Sound’s easy right? The problem is that it is easy but not problem free. In this post I’m going to walk you through the problems you may face when you use device information as a grant control. And I will show you how you can find these issues before enforcing the policy. To achieve that I created a dashboard that you can find on my GitHub. If you want to understand it, you can read this post. Or just get the dashboard.

In this example I will use Windows as an example but the provided tools apply to any operating system. I’m assuming you know how to create policies and the issues that arise with that.

Prerequisites

Whenever you want to use the device as a second factor the most important prerequisite is that you use a supported configuration. Azure AD needs to obtain the device ID to check further grant controls. In Windows this means that you have to fulfill one these prerequisites:

Use M365 Apps
Use Edge
Use Chrome with the Windows Accounts extension
Use Firefox with Windows SSO enabled

That’s it.
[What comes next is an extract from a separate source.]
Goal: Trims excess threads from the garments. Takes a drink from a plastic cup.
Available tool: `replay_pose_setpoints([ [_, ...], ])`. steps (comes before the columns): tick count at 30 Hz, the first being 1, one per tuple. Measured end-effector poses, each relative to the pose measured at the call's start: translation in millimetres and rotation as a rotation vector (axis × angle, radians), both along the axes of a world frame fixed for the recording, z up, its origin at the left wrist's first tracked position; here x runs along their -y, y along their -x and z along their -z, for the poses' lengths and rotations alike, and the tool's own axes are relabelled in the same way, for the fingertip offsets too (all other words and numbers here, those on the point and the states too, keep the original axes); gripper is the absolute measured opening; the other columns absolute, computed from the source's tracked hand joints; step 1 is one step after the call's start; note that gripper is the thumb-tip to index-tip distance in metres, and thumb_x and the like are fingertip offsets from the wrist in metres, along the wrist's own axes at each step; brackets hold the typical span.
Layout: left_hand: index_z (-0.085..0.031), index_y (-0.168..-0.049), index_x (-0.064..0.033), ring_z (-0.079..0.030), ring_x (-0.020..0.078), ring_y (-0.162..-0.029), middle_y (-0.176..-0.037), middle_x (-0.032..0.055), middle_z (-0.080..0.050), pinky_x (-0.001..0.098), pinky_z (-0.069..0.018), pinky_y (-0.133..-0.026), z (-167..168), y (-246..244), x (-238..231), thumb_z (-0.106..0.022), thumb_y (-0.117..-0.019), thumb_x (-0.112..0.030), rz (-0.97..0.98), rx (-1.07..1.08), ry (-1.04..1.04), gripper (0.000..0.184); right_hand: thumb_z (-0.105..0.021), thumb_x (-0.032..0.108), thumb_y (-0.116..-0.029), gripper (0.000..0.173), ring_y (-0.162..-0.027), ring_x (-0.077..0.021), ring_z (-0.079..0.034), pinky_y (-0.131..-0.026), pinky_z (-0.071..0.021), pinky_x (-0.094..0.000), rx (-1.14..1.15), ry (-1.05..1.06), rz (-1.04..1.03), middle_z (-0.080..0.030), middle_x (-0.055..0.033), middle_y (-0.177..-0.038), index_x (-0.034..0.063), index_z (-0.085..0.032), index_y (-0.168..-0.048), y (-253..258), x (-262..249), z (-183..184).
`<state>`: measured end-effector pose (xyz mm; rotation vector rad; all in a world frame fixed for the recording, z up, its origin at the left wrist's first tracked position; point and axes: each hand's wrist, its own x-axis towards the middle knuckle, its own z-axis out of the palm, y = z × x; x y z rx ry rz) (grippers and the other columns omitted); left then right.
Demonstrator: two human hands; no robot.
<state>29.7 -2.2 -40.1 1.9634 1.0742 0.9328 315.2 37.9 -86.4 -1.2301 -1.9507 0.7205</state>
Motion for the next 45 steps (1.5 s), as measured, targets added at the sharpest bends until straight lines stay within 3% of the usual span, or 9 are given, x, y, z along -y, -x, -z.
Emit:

If your using Edge only you will like have very few problems.

Create a policy

For starters we will use a policy that simply checks for a compliant device. The scoped user will be able to access the app if the device is recognized and is compliant. So what can go wrong?

Device is not compliant
Device not detected

An undetected device can have three reasons

You’re using an unsupported browser
You use a supported browser but with insufficient config (applies to Chrome and Firefox)
AAD / Intune Device do not match. This happens from time to time.

You already see that there are a lot of things that can go wrong especially if you multiply that with 1000 or 10.000 users. So how will you know that you don’t break anything if you enforce the policy?

Enable Reporting Mode

Before you enable the policy set it into report mode. To each Sign In Log Event in the Azure AD portal there will be a sepearte Report Mode tab created that shows you the outcome of policies in report mode. It can have four states:

Successful
Failure
Interrupted, which means MFA will pop up once it is in production
Not Applied

Cool right? The issue that arises is: How do I know that it will work for all my users? Do I have to click through every Sign in Log? That seems like a very bad idea. And it actually is.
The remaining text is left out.